PROBLEM DETAILS
Return only the lines running from the first line of the listing through the one with "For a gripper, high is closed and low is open", unchanged.

DATA
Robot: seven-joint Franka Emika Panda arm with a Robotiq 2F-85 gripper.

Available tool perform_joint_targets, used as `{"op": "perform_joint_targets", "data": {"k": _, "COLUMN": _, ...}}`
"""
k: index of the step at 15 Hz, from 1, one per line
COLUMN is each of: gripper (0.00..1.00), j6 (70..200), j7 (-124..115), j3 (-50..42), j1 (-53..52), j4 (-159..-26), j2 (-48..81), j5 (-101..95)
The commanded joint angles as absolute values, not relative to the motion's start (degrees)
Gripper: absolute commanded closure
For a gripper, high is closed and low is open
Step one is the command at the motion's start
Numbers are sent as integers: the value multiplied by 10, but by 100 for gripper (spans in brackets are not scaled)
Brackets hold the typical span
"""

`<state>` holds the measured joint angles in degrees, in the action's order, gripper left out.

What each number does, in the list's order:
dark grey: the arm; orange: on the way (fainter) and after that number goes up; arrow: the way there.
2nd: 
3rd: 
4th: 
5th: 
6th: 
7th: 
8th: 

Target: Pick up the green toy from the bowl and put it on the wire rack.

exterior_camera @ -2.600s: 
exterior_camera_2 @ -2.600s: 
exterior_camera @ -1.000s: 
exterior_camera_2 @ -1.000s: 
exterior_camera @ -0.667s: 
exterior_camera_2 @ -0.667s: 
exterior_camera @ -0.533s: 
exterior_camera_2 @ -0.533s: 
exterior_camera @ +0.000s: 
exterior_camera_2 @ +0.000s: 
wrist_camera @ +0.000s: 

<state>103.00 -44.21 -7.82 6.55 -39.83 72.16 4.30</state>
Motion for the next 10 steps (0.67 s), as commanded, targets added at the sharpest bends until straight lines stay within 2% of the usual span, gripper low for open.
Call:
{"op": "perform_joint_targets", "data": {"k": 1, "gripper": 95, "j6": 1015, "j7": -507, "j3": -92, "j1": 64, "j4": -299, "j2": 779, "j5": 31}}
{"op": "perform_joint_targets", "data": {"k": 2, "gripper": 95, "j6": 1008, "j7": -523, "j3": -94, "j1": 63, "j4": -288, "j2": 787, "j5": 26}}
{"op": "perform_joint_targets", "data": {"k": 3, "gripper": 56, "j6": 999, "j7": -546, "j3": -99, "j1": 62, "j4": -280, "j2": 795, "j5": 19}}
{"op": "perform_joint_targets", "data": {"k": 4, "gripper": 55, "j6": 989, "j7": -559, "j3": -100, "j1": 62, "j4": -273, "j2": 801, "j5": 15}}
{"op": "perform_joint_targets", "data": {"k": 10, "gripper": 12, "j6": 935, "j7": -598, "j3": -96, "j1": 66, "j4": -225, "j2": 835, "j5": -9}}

SOLUTION BELOW
Robot: seven-joint Franka Emika Panda arm with a Robotiq 2F-85 gripper.

Available tool perform_joint_targets, used as `{"op": "perform_joint_targets", "data": {"k": _, "COLUMN": _, ...}}`
"""
k: index of the step at 15 Hz, from 1, one per line
COLUMN is each of: gripper (0.00..1.00), j6 (70..200), j7 (-124..115), j3 (-50..42), j1 (-53..52), j4 (-159..-26), j2 (-48..81), j5 (-101..95)
The commanded joint angles as absolute values, not relative to the motion's start (degrees)
Gripper: absolute commanded closure
For a gripper, high is closed and low is open

The answer has now been finished.